As the blazing summer sun finally reached its highest point in the sky, the absolutely impossible had occurred. The grand Ottoman assault, which should have easily overwhelmed the small garrison by sheer numbers alone, had completely shattered against the combined forces of physics and defensive psychology.
But the long day was not over yet. Mesih Pasha, desperate to salvage his reputation and his life, began assembling his final reserves for one last, desperate push. The defenders were utterly exhausted, running dangerously low on crossbow bolts, and nearly every single man was wounded.
This was the ultimate turning point of the entire siege. Mesih Pasha personally rode to the front of his lines, frantically rallying his forces for one final, decisive assault. He had held back his own personal elite bodyguard—two thousand fresh, uninjured, heavily armored shock troops. If any force on earth could successfully take the blood-soaked breach, it was these elite men. They formed up into a tight phalanx and began their steady advance toward the walls.
Suddenly, Pierre d’Aubusson, who by all medical accounts should have been dead or completely unconscious from blood loss, appeared once again on the high battlements. He was covered in dark blood from head to toe—a mixture of his own and that of his enemies. He raised a massive iron cross high over his head and shouted a final command into the wind.
Though historical accounts differ slightly on his exact words, the practical effect was instantaneous. Every single church bell in Rhodes began to peal out in a triumphant roar. Every defender who could still stand, crawl, or hold a weapon appeared along the top of the walls. Women brought forward the very last cauldrons of boiling oil, and young children stood ready with the final crates of crossbow bolts.
The elite Ottoman bodyguards took one long, hard look at the breach ahead of them. They looked at the narrow, corpse-clogged, oil-slicked, blood-soaked gateway to hell. They looked at the bleeding, unstoppable grandmaster standing on the battlements like a vengeful specter. And then, they simply stopped marching. They just stopped.
Then, without receiving any official orders from their officers, the elite troops turned around and began slowly backing away from the walls. The grand assault was officially over.
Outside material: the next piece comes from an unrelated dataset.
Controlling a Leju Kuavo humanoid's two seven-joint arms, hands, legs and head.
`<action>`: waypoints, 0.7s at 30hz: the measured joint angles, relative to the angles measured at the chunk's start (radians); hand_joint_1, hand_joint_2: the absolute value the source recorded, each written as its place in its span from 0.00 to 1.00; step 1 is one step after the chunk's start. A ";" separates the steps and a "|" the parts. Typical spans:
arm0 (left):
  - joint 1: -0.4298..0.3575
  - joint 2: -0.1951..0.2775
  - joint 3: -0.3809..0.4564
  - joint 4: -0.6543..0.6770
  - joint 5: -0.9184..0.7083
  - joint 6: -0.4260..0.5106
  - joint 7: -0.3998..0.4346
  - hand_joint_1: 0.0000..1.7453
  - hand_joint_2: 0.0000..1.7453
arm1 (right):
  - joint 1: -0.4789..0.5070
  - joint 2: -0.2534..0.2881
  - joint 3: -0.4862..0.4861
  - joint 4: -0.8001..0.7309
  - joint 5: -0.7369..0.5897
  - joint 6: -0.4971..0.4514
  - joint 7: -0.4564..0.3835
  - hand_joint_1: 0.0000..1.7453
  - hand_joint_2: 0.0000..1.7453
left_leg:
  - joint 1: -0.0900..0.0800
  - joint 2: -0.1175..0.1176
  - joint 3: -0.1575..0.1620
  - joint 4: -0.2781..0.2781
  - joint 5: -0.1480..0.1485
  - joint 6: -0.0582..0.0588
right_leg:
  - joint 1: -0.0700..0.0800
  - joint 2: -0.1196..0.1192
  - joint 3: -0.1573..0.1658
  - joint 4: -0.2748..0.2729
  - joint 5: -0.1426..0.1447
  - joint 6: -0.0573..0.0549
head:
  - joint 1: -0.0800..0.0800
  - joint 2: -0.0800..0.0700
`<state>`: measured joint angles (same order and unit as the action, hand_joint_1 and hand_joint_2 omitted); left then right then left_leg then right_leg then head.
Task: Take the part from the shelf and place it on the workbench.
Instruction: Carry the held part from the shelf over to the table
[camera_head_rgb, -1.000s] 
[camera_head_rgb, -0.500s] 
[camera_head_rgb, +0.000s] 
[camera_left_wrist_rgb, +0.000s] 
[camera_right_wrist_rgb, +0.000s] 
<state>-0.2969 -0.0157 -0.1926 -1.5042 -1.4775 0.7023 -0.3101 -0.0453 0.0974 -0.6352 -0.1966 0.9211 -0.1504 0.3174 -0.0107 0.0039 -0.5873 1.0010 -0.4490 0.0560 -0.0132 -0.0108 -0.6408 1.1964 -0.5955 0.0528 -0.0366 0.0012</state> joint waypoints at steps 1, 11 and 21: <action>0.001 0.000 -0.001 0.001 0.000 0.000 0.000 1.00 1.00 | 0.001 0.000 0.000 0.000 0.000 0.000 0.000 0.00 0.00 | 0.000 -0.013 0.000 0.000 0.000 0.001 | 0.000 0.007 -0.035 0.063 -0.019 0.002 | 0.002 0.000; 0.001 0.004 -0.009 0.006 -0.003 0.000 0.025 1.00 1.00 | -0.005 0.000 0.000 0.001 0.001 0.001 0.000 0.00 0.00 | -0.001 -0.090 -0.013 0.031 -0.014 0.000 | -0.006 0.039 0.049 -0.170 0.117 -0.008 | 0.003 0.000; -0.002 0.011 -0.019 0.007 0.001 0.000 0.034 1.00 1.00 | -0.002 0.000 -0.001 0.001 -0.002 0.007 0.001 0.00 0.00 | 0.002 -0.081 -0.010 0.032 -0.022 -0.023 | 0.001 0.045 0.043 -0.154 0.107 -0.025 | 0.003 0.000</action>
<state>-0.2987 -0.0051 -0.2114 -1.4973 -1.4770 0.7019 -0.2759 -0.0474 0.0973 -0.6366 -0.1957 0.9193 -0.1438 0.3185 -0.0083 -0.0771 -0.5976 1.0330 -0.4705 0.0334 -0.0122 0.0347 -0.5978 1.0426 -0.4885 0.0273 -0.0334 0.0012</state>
As the sun finally set over the Mediterranean on July 27th, an unprecedented victory had been achieved. The Ottoman retreat began as a quiet trickle but quickly transformed into a massive, disorganized flood. Ottoman officers screamed out frantic orders and threatened immediate executions for cowardice, but military discipline had completely shattered like cheap glass. Elite Janissaries, men who had literally never retreated from a battlefield in their entire lives, stumbled blindly back from the walls, their eyes wide with an expression that went far beyond normal human fear. They had bravely faced death before, but they had never faced physics itself turned into a weapon of mass slaughter.
The true scale of the casualties was revealed at sunset: over nine thousand Ottoman soldiers lay dead in a single day of fighting. Let that immense number sink in for a moment. The narrow breach at the post of St. Paul alone held over three thousand five hundred corpses packed tightly into a space only thirty feet wide. The bodies were piled so incredibly high that the final waves of attackers had literally been forced to climb over mountains of their own dead comrades just to reach the line. The unique mixture of thick olive oil, animal fat, and spilled blood had created a horrific, slippery crimson paste across the battlefield that would take the defenders weeks to fully clear away.
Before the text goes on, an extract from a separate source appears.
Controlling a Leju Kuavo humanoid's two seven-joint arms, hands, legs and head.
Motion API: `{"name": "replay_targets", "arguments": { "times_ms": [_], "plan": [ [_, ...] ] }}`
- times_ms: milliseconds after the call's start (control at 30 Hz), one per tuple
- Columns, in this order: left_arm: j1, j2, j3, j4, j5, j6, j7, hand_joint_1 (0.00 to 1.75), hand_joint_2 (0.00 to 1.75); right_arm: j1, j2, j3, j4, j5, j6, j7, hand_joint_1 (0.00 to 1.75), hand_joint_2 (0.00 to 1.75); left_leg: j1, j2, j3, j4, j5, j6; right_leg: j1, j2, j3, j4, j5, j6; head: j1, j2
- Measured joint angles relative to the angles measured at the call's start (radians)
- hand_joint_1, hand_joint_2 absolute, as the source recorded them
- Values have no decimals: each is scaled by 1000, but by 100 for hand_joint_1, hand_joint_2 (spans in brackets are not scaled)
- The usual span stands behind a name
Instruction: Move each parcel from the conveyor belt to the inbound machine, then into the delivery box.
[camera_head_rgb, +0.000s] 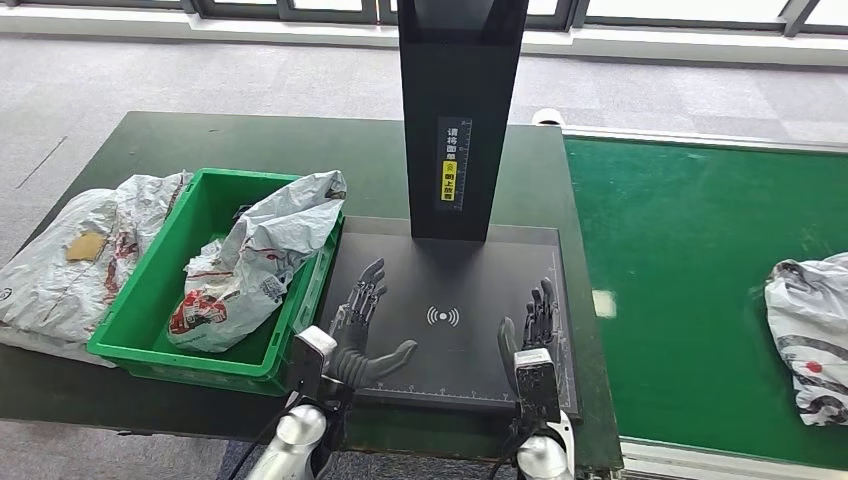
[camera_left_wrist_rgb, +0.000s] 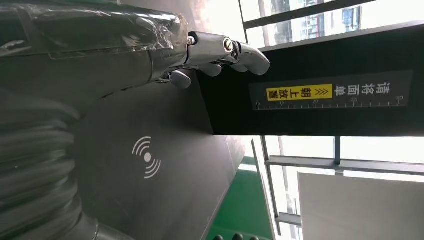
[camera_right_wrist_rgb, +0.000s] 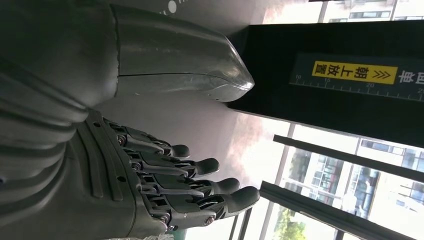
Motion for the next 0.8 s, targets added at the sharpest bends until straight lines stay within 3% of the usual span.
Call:
{"name": "replay_targets", "arguments": {
  "times_ms": [633, 800],
  "plan": [
    [1, 1, -4, -5, 28, -15, 0, 0, 175, 2, -17, 8, 54, 44, -59, 0, 0, 175, 0, 0, 0, 0, 0, 0, 0, 0, 0, 0, 0, 0, 0, 0],
    [2, 1, -4, -13, 36, -14, 0, 0, 175, -13, -22, 2, 93, 177, -196, 2, 0, 175, 0, 0, 0, 0, 0, 0, 0, 0, 0, 0, 0, 0, 0, 0]
  ]
}}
Grandmaster d’Aubusson’s ultimate survival completely defied all known medical logic of the fifteenth century. Having suffered five deep crossbow wounds, massive systemic blood loss, and hours of intense physical combat in full plate armor under a blazing July sun, he was finally convinced by his aides to accept emergency treatment.
The order’s chief surgeon, Brother Dominic—a highly educated German monk who had studied advanced medicine in Paris—discovered something truly remarkable. Two of the heavy Ottoman bolts had miraculously missed his vital internal organs by mere finger-widths. The other three bolts had struck the heavily reinforced steel points of his custom breastplate, penetrating the metal but failing to drive deeply into his chest.
The emergency surgery itself quickly became a legendary tale within the order. There was no anesthesia available except for heavy drafts of sour wine and raw opium. Yet, d’Aubusson adamantly insisted on remaining completely conscious throughout the entire agonizing procedure, calmly dictating military orders to his captains while Brother Dominic used iron pliers to extract the jagged metal arrowheads from his flesh. The grandmaster sternly remarked:
If I close my eyes and sleep, my people will surely believe me dead. Rhodes needs to see its master standing on his feet.
True to his word, he appeared publicly on the walls that very evening, heavily bandaged but standing completely upright to cheer his men.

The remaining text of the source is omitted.